Required action >> The records appear below. Report how many of their lines contain the word "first", giving the number alone.

(Beginning of Given records)

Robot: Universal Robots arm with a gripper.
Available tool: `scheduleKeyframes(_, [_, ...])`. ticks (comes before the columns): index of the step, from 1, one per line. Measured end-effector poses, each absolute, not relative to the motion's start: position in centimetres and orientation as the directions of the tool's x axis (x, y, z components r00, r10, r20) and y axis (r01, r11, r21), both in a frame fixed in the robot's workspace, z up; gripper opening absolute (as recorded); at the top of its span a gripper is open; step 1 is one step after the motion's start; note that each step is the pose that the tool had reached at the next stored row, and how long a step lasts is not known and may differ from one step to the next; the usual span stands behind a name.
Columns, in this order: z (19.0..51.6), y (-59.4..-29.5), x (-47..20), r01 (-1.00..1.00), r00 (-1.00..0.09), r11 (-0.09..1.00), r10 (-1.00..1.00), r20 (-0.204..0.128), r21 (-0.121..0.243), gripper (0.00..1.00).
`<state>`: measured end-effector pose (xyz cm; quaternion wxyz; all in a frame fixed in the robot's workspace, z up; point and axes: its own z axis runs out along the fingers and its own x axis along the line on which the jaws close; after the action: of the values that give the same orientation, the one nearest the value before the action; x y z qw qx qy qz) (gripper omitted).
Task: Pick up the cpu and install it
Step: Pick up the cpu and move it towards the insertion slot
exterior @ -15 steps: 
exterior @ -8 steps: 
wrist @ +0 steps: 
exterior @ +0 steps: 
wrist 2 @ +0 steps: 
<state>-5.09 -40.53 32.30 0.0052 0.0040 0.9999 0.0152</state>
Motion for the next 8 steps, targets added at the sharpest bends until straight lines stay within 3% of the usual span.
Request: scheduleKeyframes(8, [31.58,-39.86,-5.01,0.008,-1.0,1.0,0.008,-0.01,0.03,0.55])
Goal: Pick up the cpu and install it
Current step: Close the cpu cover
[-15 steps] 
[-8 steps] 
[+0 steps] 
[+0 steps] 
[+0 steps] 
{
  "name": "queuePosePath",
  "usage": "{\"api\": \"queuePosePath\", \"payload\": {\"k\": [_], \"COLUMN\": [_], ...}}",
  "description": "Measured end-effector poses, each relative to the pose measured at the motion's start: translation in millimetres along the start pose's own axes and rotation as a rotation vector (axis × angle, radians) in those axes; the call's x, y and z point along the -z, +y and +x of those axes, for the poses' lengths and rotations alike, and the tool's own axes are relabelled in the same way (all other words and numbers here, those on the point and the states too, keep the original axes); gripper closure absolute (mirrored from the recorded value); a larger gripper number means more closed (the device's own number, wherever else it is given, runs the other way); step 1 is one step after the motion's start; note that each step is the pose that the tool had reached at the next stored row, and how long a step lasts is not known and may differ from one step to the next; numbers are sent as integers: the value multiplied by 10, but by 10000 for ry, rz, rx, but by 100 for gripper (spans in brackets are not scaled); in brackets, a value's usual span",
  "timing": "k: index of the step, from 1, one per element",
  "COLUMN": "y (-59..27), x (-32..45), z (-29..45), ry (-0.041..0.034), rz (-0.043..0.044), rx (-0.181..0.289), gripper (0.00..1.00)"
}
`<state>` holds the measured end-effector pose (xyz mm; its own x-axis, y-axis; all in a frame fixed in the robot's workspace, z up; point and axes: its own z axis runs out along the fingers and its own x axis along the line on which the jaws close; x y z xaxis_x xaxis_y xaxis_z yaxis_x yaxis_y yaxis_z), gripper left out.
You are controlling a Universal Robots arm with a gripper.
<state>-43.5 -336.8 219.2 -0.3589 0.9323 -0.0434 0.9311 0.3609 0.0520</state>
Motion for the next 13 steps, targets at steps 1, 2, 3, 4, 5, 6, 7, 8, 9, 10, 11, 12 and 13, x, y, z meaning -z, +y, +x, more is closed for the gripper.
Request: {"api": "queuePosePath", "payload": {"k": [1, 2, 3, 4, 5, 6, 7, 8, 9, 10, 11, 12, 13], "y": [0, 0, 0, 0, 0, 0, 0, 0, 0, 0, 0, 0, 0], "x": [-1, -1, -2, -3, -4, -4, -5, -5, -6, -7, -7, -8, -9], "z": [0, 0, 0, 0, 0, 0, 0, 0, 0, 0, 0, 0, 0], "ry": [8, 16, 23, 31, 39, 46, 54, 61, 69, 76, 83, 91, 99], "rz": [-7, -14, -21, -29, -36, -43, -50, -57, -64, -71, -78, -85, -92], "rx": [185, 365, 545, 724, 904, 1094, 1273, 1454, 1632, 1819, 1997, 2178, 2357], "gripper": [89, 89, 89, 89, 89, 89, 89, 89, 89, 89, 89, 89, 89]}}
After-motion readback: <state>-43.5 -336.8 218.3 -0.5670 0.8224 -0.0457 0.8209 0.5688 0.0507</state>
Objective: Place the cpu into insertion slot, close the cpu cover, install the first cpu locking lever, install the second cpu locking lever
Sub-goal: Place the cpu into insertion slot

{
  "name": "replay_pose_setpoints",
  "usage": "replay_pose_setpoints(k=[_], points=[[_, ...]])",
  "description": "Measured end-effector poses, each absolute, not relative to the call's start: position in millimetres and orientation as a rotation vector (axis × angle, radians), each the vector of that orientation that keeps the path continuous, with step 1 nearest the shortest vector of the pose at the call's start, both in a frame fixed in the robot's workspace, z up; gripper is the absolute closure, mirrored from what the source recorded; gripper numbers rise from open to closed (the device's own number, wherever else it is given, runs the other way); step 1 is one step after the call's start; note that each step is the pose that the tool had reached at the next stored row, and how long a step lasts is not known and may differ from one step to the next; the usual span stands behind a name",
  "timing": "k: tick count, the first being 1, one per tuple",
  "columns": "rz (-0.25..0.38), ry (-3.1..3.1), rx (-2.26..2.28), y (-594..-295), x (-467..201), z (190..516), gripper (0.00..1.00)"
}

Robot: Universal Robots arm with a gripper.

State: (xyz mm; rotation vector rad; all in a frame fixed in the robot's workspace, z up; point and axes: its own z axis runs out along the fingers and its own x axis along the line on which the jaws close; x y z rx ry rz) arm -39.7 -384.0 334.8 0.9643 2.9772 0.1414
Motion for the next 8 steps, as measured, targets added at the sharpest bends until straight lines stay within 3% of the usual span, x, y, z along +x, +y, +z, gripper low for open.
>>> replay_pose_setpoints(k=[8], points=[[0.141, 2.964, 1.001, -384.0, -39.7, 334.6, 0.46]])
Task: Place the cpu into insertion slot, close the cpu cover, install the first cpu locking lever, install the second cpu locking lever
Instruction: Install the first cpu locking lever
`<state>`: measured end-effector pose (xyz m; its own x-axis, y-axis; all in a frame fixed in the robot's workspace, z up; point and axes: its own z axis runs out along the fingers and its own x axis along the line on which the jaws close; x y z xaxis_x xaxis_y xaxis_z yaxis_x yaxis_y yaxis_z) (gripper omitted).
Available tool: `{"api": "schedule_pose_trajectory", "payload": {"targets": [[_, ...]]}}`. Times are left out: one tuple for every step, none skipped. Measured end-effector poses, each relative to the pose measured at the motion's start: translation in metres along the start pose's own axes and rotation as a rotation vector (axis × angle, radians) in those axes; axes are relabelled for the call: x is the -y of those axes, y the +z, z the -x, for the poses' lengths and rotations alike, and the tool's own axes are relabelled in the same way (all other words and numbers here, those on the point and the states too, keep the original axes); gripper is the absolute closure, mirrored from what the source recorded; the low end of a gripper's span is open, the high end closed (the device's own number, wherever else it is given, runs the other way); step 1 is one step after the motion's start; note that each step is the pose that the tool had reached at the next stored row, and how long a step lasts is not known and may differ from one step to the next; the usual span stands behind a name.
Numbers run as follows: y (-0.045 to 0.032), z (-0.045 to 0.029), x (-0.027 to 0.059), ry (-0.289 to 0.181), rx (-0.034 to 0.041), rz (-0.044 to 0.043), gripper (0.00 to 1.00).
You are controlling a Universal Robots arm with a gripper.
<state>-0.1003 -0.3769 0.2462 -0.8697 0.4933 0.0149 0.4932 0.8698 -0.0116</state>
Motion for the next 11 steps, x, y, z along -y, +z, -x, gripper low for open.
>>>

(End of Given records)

Task output >> 4